Reputation: 22734
I need to design a database schema for the following problem. Consider this simplified grammatical 'analysis' of some example phrase:
In this model a sentence consists of an array of words, and a word is made up of an array of word parts/morphemes. Relational databases are – as I am learning, notoriously – not very happy about arrays of arrays.
I see two solutions and am unsure how to make the right decision. The first, 'dirty' solution: a single intermediary table which links sentences with morphemes, and stores the array indices. Lots of identical entries in columns.
CREATE TABLE word ( -- pseudo-SQL
sentence_id FOREIGN KEY,
sentence_order INTEGER,
morpheme_id FOREIGN KEY,
morpheme_order INTEGER );
The second, 'clean' solution: Three (!) intermediary tables, probably slow and uncomfortable to use? Note how the word table only serves up IDs for the two foreign key tables to use.
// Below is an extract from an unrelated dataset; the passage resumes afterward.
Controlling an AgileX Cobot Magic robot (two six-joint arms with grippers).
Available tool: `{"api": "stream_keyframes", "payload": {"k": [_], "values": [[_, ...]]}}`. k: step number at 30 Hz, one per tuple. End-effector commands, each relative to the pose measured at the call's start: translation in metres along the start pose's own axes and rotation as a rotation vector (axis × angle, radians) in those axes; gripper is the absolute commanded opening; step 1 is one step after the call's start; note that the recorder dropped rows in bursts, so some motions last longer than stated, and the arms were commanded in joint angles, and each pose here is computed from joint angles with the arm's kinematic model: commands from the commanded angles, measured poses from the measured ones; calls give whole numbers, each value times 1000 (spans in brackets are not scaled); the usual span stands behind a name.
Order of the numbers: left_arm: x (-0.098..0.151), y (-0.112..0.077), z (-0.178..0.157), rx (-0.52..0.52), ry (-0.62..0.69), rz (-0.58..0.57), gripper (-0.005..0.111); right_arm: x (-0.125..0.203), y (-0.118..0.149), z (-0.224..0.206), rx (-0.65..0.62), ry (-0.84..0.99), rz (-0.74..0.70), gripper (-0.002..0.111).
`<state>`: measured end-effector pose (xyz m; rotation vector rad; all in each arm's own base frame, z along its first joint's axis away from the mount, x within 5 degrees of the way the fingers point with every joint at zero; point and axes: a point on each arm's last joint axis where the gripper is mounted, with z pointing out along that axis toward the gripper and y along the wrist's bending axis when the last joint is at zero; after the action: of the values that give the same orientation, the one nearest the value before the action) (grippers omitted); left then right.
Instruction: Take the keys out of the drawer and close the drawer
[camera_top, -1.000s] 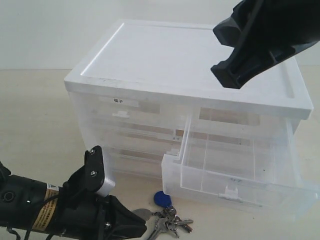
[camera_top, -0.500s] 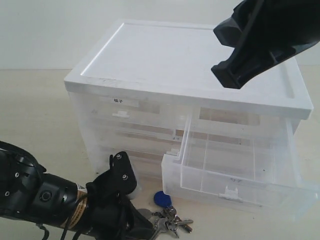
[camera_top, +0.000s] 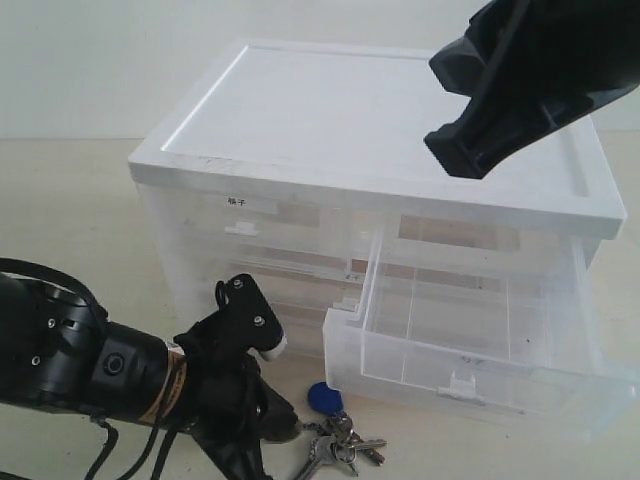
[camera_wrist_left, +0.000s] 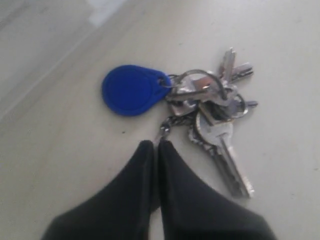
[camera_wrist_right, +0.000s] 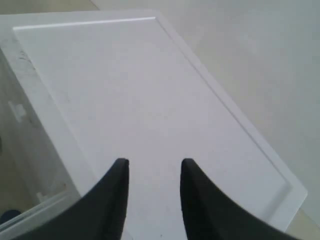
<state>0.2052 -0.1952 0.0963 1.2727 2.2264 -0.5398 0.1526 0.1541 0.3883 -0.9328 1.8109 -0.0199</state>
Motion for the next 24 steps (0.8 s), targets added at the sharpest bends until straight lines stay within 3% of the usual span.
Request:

CREATE TABLE sentence_word (
sentence_id FOREIGN KEY,
word_id FOREIGN KEY,
order INTEGER );
CREATE TABLE word ( id );
CREATE TABLE morpheme_word (
morpheme_id INTEGER FOREIGN KEY,
word_id INTEGER FOREIGN KEY
order INTEGER );
I would normally prefer a clean solution but here the clean solution has a kludgy feel to it. I'm trying to do this with a web framework ORM, by the way (Django).
Upvotes: 0
Views: 2664
Reputation: 22734
If we take the data structure involved as an array of array values, there is a simple alternative solution that is clean, efficient, and intuitive to work with:
CREATE TABLE Sentence (...);
CREATE TABLE Word ( sentence_id FOREIGN KEY,
order INTEGER );
CREATE TABLE Morpheme ( word_id FOREIGN KEY,
order INTEGER );
This is simply a 1-to-N relationship, twice. (With Django's ORM you could then simply say word.sentence
to access the sentence a Word instance belongs to, or sentence.word_set.order_by('order')
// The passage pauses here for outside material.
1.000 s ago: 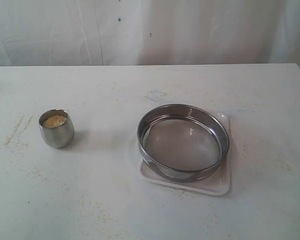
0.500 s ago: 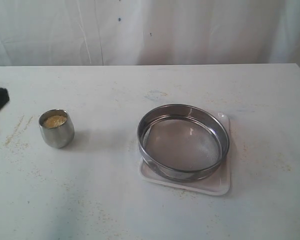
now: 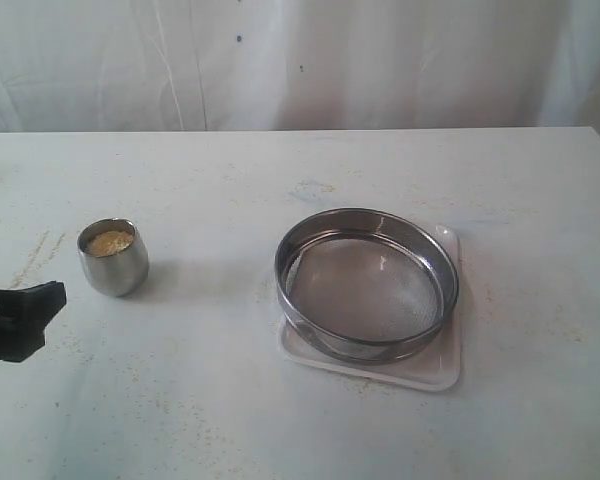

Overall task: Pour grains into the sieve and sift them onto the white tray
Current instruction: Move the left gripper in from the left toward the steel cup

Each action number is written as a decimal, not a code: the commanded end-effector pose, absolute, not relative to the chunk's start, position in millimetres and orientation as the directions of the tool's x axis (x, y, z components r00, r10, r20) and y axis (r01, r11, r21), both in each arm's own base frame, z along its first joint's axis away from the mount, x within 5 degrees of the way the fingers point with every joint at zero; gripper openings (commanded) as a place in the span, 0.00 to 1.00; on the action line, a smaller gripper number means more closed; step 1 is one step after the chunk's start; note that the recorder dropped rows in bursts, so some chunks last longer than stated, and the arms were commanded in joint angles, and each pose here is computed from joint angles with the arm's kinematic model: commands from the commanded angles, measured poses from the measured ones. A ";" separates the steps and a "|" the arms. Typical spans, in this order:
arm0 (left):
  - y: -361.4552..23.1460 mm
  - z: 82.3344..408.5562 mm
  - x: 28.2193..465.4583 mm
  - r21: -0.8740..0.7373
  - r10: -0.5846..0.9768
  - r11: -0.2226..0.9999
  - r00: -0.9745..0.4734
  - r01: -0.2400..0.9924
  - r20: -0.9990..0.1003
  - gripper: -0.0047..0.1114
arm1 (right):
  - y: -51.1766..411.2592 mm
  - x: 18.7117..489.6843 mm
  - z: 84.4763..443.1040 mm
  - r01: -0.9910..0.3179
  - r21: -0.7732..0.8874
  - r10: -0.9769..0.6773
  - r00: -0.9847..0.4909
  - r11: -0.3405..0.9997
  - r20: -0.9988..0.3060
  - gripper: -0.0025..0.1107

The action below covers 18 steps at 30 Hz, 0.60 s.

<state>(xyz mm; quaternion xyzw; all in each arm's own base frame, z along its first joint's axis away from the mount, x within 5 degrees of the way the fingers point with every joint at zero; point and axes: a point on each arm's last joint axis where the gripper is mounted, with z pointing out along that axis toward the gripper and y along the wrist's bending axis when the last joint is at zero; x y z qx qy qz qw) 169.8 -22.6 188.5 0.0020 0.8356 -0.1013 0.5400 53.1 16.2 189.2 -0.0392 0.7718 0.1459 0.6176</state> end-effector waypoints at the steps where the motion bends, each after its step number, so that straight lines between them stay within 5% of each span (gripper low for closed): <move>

to get the ordered set of words in some sentence.)
The drawback of this design is that array items which occur many times, such as -ly in extraordinari-ly, are stored many times in the database, once for each occurrence. It is not possible to associate additional data with all -ly morphemes.
Upvotes: 0
Reputation: 1144
Your second solution is the technically correct one. The kludge you're feeling is in fact not due to the array of arrays problem but to the fact that you have a many to many relationship between sentence and word, and between morpheme and word. (Any given sentence could be one or many words, and any word could be part of one or many sentences.) This is a normal kludge that is an (unfortunate?) side effect of SQL.
Since you mention django, django attempts to abstract some of this for you with many-to-many fields.
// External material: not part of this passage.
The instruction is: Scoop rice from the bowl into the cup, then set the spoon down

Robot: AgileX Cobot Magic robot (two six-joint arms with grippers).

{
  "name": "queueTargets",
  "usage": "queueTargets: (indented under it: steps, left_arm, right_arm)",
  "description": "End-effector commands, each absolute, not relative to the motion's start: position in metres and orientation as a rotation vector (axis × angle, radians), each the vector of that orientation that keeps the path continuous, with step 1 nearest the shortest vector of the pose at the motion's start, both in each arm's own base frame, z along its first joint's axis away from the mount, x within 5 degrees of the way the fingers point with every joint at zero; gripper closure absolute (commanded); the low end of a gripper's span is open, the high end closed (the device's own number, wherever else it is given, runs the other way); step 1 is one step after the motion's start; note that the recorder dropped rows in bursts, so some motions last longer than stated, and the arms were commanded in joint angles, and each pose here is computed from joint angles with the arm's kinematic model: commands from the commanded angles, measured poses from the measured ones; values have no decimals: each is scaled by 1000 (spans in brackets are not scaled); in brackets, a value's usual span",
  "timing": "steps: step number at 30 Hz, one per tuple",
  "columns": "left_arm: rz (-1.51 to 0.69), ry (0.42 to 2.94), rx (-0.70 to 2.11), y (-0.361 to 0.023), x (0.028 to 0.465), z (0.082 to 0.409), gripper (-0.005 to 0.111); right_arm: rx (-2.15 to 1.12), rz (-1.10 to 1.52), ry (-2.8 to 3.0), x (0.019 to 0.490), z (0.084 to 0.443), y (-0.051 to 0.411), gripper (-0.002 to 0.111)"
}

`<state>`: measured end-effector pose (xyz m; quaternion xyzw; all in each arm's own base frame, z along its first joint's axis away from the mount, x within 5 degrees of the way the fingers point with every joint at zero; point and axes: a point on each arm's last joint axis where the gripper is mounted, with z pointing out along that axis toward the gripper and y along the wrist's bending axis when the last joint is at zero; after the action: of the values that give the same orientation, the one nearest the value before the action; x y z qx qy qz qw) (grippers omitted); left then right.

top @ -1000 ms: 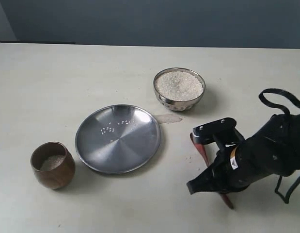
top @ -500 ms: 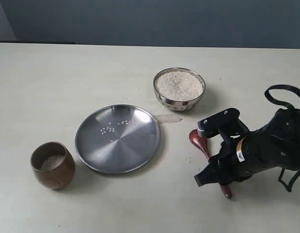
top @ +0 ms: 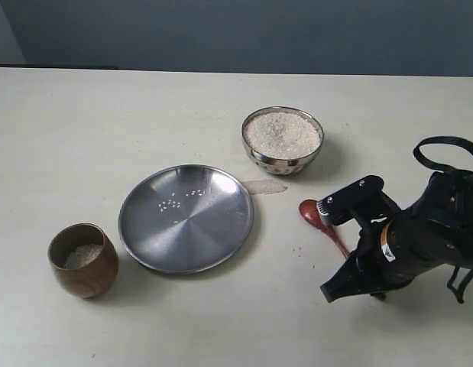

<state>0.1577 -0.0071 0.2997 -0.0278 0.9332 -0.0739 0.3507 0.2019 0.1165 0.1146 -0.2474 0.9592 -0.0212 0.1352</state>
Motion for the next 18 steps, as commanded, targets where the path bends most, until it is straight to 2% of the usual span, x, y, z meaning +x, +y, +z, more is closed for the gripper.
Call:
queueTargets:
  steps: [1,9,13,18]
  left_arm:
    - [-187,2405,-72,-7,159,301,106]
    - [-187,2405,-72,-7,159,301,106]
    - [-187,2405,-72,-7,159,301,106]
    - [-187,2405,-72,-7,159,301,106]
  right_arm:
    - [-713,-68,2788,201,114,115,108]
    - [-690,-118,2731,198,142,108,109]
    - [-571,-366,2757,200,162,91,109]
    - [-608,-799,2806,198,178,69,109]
I think as a basic model for your django you're looking at something like this:
class Sentence(models.Model):
words = models.ManyToManyField(Words, through=SentenceWord)
class Word(models.Model):
morphenes = models.ManyToManyField(Morphene, through=MorpheneWord)
class Mophene(models.Model):
pass
#--- Intermediate Tables ------------
class SentenceWord(models.Model):
sentence = models.ForeignKey(Sentence)
word = models.ForeignKey(Word)
position = models.IntegerField()
class MorpheneWord(models.Model):
word = models.ForeignKey(Word)
morphene = models.ForeignKey(Morphene)
position = models.IntegerField()
Admittedly, I just typed up those models here, but that should get you close to where to need to be.
EDIT: Introduced Word Model.
Upvotes: 2
Reputation: 52157
You'll have a hard time enforcing proper morpheme order in the first design, and for that reason I like the second design better. However, if performance is the issue, the first design might allow you to do less JOINing.
If you happen to use Oracle, you might be able to have your cake an eat it too, by marrying the second design for "cleanliness" with materialized views for performance.
Upvotes: 1